Recorded information:
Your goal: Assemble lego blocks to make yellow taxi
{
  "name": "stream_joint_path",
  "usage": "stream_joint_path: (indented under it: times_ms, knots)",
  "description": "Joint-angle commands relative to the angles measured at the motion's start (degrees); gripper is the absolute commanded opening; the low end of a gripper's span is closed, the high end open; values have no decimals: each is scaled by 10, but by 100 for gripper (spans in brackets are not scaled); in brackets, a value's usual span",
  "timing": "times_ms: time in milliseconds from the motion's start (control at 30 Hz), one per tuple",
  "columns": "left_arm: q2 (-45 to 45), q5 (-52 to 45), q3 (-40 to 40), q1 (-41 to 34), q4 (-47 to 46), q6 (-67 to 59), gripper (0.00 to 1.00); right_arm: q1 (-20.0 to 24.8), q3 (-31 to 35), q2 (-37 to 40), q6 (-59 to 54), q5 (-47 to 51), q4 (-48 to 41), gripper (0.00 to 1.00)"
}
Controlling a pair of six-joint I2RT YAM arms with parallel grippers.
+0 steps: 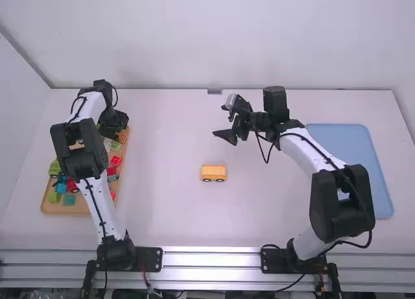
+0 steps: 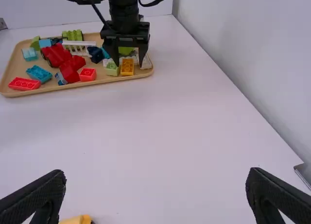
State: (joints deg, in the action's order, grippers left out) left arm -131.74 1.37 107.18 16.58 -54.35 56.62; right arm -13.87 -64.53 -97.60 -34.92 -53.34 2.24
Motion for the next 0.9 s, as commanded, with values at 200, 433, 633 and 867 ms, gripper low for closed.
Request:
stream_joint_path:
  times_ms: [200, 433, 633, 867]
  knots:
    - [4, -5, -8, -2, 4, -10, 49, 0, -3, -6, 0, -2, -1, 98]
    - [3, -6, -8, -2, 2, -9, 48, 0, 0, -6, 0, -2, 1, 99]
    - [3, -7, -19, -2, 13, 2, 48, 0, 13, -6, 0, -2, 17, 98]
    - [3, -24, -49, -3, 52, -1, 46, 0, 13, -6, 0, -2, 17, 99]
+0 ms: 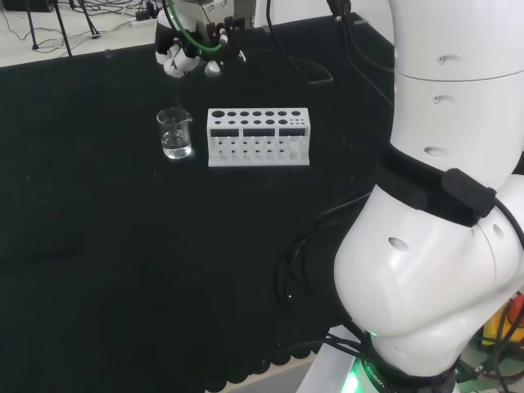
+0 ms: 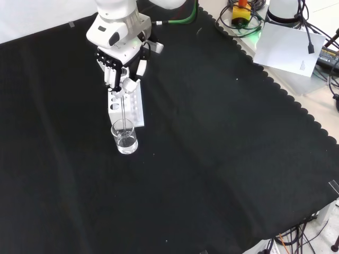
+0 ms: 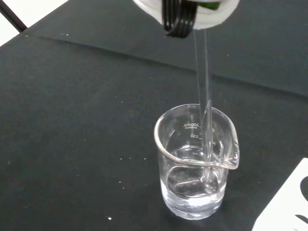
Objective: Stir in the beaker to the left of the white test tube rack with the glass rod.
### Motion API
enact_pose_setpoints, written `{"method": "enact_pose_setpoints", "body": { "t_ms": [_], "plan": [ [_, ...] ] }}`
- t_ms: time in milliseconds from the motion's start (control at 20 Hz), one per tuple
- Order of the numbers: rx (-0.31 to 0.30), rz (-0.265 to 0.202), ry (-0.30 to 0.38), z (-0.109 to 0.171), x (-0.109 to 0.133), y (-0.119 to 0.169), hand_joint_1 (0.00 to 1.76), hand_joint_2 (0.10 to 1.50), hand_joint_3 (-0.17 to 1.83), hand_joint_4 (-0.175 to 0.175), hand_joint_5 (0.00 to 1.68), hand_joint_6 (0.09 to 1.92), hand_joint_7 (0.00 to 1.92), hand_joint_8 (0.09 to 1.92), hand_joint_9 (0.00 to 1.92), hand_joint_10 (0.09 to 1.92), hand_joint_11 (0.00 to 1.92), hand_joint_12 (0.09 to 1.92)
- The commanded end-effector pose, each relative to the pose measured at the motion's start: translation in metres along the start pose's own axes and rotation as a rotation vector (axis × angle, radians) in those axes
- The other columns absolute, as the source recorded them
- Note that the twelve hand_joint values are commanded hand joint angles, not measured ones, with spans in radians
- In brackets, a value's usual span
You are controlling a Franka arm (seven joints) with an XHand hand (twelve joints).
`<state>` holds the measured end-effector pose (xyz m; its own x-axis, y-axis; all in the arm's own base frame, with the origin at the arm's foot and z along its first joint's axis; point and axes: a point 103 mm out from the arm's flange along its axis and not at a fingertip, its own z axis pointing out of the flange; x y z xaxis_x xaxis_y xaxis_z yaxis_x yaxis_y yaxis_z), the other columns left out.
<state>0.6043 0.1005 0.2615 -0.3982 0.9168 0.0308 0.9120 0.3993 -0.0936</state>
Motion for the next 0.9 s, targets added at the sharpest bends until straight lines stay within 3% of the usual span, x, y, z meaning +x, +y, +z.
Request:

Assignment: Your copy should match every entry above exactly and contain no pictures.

Solution to the problem:
Your goal: Assemble lego blocks to make yellow taxi
{
  "name": "stream_joint_path",
  "usage": "stream_joint_path: (indented under it: times_ms, knots)",
  "description": "Joint-angle commands relative to the angles measured at the motion's start (degrees); gripper is the absolute commanded opening; the low end of a gripper's span is closed, the high end open; values have no decimals: each is scaled by 10, but by 100 for gripper (spans in brackets are not scaled); in brackets, a value's usual span",
  "timing": "times_ms: time in milliseconds from the motion's start (control at 30 Hz), one per tuple",
  "columns": "left_arm: q2 (-45 to 45), q5 (-52 to 45), q3 (-40 to 40), q1 (-41 to 34), q4 (-47 to 46), q6 (-67 to 59), gripper (0.00 to 1.00); right_arm: q1 (-20.0 to 24.8), q3 (-31 to 35), q2 (-37 to 40), q6 (-59 to 54), q5 (-47 to 51), q4 (-48 to 41), gripper (0.00 to 1.00)"
}
Controlling a pair of six-joint I2RT YAM arms with parallel grippers.
+0 steps: 
+0 steps: 
State: (joints deg, in the action's order, grippers left out) left arm -131.74 1.37 107.18 16.58 -54.35 56.62; right arm -13.87 -64.53 -97.60 -34.92 -53.34 2.24
Motion for the next 0.9 s, as commanded, with values at 200, 433, 633 and 867 ms, gripper low for closed.
Request:
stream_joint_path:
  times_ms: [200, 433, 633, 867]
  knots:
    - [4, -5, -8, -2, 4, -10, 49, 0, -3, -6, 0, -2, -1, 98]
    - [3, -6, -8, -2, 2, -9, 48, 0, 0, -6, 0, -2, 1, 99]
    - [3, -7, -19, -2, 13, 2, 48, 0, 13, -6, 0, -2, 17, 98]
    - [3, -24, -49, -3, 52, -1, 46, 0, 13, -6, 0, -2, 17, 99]
+0 ms: 
+0 ms: 
+0 ms: 
Objective: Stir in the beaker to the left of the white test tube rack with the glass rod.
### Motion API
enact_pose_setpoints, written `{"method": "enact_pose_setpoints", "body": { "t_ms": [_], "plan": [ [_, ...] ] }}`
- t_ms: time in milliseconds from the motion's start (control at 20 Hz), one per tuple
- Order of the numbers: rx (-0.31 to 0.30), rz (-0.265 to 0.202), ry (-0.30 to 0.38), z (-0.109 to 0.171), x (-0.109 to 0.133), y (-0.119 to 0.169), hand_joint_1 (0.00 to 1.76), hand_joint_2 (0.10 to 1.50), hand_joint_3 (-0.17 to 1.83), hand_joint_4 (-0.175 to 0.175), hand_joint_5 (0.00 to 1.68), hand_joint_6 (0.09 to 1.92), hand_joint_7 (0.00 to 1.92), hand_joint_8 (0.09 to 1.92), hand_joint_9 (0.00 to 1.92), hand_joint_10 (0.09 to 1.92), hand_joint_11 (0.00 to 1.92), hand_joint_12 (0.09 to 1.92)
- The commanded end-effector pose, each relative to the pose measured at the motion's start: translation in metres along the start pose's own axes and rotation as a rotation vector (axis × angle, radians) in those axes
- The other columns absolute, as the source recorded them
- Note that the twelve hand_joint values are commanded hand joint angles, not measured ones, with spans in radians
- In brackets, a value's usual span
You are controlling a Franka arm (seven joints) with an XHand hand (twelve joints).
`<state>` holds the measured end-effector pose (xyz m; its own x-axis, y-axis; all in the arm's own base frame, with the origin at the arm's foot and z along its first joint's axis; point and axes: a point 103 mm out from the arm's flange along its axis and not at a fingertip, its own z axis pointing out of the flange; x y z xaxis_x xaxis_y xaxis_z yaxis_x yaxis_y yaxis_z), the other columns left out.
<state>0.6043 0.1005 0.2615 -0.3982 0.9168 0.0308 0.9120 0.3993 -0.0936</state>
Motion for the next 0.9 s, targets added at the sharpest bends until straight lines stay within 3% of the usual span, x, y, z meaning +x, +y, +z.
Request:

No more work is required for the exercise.